At a recent gala for a prestigious arts organization, I showed up in black-tie attire. Because this arts organization has so many high-end donors and I knew there would be a lot of movers and shakers there, I assumed that wearing a tuxedo was the proper dress.
However, when I arrived at the gala, I found that a lot of the men were dressed in business casual attire - shirts with no tie, blazers and casual slacks. I felt like I stood out, and not in a good way. So I took off my tie, stuffed it in my pocket and immediately felt a lot more comfortable.
Working in the arts, it’s sometimes difficult to figure out how to dress in certain situations.
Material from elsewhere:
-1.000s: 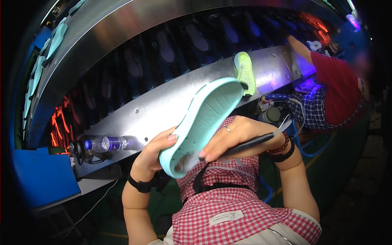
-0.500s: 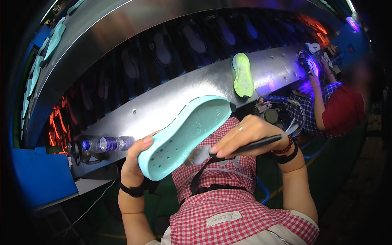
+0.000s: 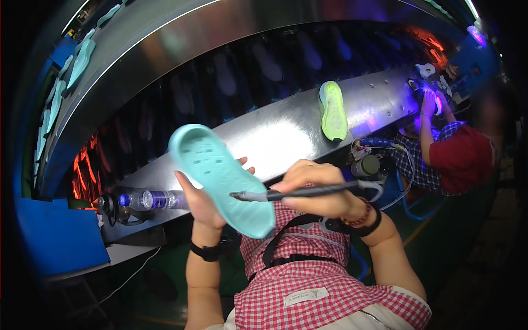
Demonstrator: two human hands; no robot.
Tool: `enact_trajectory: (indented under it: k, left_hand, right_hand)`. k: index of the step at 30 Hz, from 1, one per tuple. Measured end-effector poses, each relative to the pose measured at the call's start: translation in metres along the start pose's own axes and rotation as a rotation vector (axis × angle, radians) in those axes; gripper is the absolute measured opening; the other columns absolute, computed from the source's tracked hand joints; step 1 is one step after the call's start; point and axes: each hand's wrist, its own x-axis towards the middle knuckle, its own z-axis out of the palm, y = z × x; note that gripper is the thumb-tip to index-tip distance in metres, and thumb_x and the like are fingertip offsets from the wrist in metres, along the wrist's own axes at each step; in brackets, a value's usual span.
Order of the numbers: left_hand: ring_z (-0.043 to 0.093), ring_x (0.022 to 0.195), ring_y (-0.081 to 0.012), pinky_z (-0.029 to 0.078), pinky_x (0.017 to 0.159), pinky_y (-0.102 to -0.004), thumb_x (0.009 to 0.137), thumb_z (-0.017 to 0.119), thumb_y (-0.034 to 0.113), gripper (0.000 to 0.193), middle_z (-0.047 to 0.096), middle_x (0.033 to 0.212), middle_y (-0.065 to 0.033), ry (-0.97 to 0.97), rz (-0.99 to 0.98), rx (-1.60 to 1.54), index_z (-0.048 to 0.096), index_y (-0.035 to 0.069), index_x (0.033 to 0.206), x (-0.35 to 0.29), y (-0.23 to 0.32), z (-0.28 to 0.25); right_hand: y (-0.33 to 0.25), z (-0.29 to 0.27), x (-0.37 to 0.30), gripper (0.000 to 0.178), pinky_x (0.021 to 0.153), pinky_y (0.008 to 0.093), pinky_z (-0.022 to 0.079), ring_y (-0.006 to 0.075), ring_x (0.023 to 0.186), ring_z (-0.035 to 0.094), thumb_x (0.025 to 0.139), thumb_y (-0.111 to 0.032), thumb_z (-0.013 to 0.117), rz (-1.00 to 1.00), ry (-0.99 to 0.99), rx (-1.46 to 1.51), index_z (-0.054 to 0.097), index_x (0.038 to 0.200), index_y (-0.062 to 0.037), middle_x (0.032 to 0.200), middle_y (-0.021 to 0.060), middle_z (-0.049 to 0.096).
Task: Applying adhesive or primer to the interior of shoe soles using a brush on an assembly line.
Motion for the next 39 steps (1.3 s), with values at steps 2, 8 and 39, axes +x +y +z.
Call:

By their very nature, artists are offbeat and quirky and defy convention.
So the situation in which I found myself at the prestigious arts institution’s big gala, it’s interesting that I was the one – literally the only one - who showed up in black tie, but felt out of place.
In a recent interview with the Hollywood Reporter, “Black-ish” creator Kenya Barris said he has a uniform that he wears when pitching ideas for television shows to studio executives. He wears jeans, a colorful shirt and a baseball cap turned to the side. This is his look. Apparently having distinctive style is something that is not only respected but expected in Hollywood and the arts, in general.
However, this expectation creates a dilemma for artists who are not yet established. As the saying goes, you never get a second chance to make a first impression.
If you’re an artist and you’re attending a professional meeting, do you go as “yourself” and wear something funky and outrageous? Or do you follow traditional standards of how to dress for a business meeting and play it conservative?
My best guess is to find a middle ground. If you’re having a business meeting that is not an actual job interview, you may want to wear a dress shirt, a blazer and nice slacks or dressy jeans. If you’re able to scope out the scene before the meeting starts and discover that everyone else is dressed less formally, you can always take off the blazer.
Once you get more established, it will be more acceptable for you to dress however you feel inspired to - like a true artist.